If the rest doesn't solve the problem and he needs surgery, his season (career?) is over. If rest gives him relief, the Flyers will be rolling the dice every time he's out there.

Will the defense continue to be dominant?

Laviolette seems to have found the right combinations: Pronger and Matt Carle; Timonen with Lukas Krajicek; and Braydon Coburn with the much-improved Oskars Bartulis. The coach has a veteran with a younger player, and the success has been staggering.

The Flyers have allowed two goals or fewer in 11 of their last 12 games.

Does the offense have enough juice to make a Stanley Cup run?

Tough question.

Jeff Carter (team-high 27 goals), Danny Briere (21), and Richards (24) were starting to find their scoring touch at the break, but the Flyers desperately need Simon Gagne (one goal in the last 15 games), Scott Hartnell (one goal in the last 14 games), and Claude Giroux (two goals in the last 15 games) to get untracked. They were counting on the latter three players to help offset the losses of Mike Knuble and Joffrey Lupul in the off-season.

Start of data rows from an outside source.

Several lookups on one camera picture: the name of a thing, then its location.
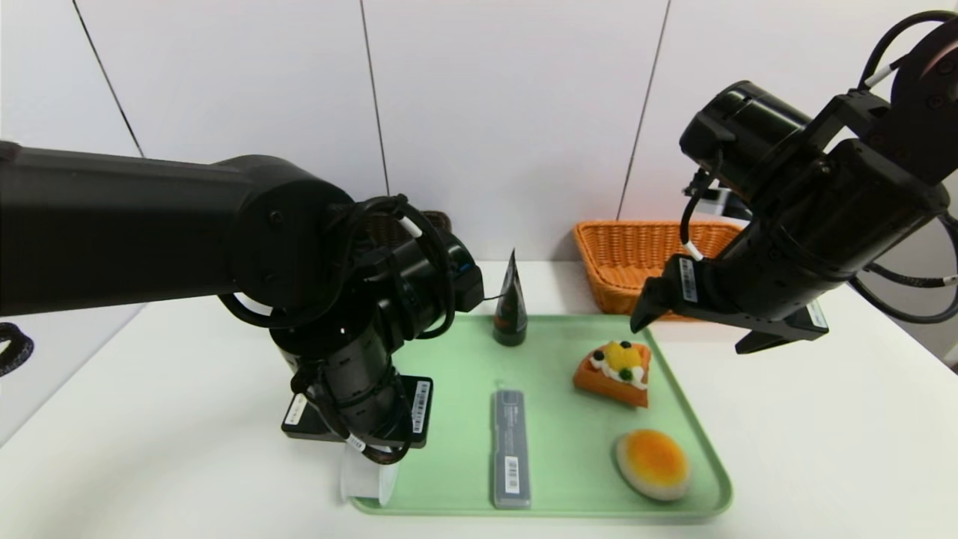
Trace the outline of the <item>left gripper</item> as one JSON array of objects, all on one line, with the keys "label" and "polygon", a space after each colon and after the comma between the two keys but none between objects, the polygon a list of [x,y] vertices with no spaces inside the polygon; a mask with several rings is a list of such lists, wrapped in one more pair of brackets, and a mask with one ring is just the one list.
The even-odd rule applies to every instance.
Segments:
[{"label": "left gripper", "polygon": [[401,375],[381,323],[328,326],[323,322],[280,331],[280,351],[293,371],[294,397],[281,429],[290,438],[344,442],[309,399],[332,407],[353,436],[400,449],[427,444],[433,381]]}]

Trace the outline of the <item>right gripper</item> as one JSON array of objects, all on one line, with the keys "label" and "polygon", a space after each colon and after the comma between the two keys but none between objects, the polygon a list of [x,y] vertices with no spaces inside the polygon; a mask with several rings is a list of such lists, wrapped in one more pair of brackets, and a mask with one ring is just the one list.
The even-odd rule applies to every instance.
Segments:
[{"label": "right gripper", "polygon": [[747,330],[736,354],[779,341],[815,341],[829,333],[818,300],[863,267],[858,215],[827,201],[804,199],[777,219],[755,218],[722,252],[707,257],[692,239],[692,195],[680,221],[682,252],[662,277],[648,278],[629,328],[638,334],[670,310],[695,320]]}]

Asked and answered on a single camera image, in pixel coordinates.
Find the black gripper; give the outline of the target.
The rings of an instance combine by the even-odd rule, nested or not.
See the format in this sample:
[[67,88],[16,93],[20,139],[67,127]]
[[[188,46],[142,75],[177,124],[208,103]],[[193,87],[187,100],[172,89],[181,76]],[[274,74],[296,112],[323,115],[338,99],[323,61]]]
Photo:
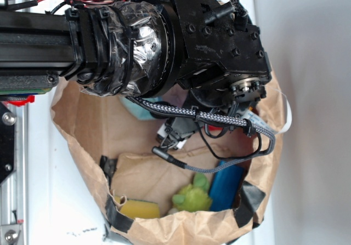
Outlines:
[[[244,110],[255,106],[256,101],[266,95],[261,86],[258,89],[248,86],[239,88],[231,86],[225,90],[190,90],[183,98],[175,95],[171,98],[166,94],[157,98],[156,103],[163,106],[181,105],[181,110],[201,111],[209,115],[220,115],[223,117],[242,117]],[[201,137],[206,134],[212,139],[223,137],[228,131],[238,128],[235,124],[225,124],[221,121],[209,121],[202,117],[187,118],[184,113],[175,113],[171,117],[157,114],[156,118],[166,119],[165,123],[157,132],[157,137],[162,149],[181,149],[186,140],[193,134],[199,132]],[[222,127],[222,130],[209,131],[208,126]]]

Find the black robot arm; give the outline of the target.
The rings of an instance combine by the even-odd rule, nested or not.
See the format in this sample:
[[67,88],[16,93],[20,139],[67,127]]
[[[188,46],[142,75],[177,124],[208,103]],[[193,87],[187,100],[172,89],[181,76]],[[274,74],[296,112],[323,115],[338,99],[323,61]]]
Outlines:
[[269,60],[240,0],[1,0],[1,100],[25,103],[59,78],[162,117],[272,132],[239,108],[265,98]]

The Flyers also need Richards to improve his play in even-strength situations; overall, he is just plus-1 for the season.

Inside the Flyers:

Read Sam Carchidi's Flyers blog, Broad Street Bull, at

Blog response of the week

Subject: How will the layoff affect the Flyers?

Posted by: NJflyer fan at 8:56 a.m., Feb. 14

I think the break will hurt the Flyers' momentum. It will be hard to get all cranked up again after such a long layoff. And how will this layoff be on the players who are in the Olympics? The key will be which teams can get back in the flow after the break. Hopefully, it will be the Flyers.